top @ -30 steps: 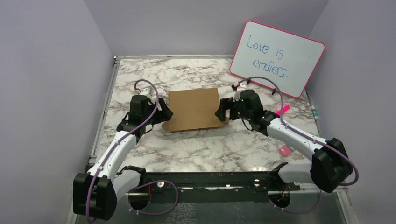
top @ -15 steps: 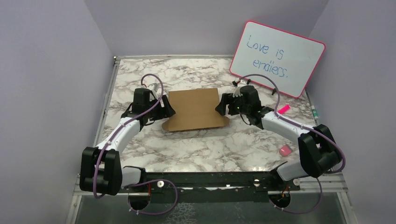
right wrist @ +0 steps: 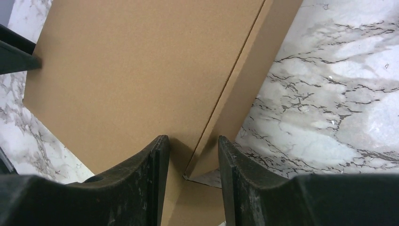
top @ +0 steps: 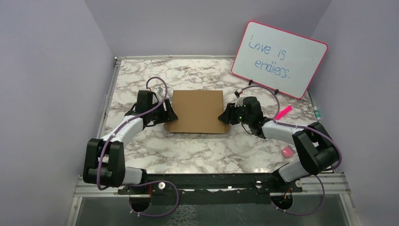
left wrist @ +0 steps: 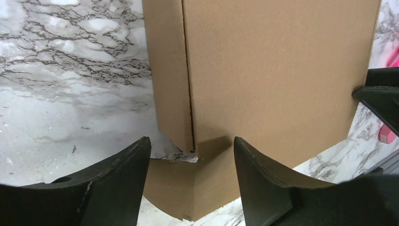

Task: Fold the paper box

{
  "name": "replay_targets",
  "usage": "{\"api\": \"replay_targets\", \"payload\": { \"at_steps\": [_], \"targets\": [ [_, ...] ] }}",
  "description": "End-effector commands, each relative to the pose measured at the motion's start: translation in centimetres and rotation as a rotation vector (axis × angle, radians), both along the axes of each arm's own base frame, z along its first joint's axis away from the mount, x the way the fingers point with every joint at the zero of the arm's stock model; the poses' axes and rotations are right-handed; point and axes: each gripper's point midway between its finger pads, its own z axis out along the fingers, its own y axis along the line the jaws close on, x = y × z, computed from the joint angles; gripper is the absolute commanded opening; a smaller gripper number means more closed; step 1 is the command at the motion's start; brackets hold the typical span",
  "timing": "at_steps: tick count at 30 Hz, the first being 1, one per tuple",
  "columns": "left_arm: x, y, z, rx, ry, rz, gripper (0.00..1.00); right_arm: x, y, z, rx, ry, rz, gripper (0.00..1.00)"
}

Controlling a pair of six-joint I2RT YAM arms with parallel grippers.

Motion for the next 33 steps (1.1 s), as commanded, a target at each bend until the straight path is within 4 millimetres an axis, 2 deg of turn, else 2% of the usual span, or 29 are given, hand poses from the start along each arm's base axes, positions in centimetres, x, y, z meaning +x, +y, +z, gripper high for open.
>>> {"api": "replay_targets", "payload": {
  "at_steps": [1,9,14,20,29,31,33],
  "targets": [
    [-1.0,-0.1,-1.5,-0.005,0.051,-0.033,0.64,-1.2,-1.5,-2.8,-0.075,0.061,-0.007,0.46],
    [-2.0,-0.2,-3.1,-0.003,0.123,-0.054,0.47,-0.2,-1.1,1.3,-0.02,-0.014,0.006,0.46],
    [-2.6,-1.4,-3.3,-0.073,0.15,-0.09,0.44,0.2,-1.0,2.9,0.026,-0.032,0.005,0.46],
    [-1.9,-1.6,-2.2,-0.092,0.109,-0.092,0.44,0.6,-0.9,2.6,0.03,-0.017,0.014,0.46],
    [0.4,0.1,1.6,-0.024,-0.043,-0.06,0.54,0.2,-1.5,-0.2,-0.023,0.043,0.004,0.46],
    [1.0,0.2,2.1,-0.023,-0.068,-0.048,0.54,0.0,-1.7,-0.7,-0.027,0.051,0.001,0.46],
    [1.3,0.4,1.8,-0.019,-0.066,-0.039,0.53,-0.1,-1.8,-1.0,-0.031,0.061,0.0,0.45]
  ]
}}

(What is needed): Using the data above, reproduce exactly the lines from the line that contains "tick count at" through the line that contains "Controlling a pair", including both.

(The answer):
  "timing": "at_steps: tick count at 30 Hz, the first being 1, one per tuple",
  "columns": "left_arm: x, y, z, rx, ry, rz, gripper (0.00..1.00); right_arm: x, y, z, rx, ry, rz, gripper (0.00..1.00)"
}

Controlling a pair of six-joint I2RT YAM arms with parallel grippers.

What the answer needed to say has been said.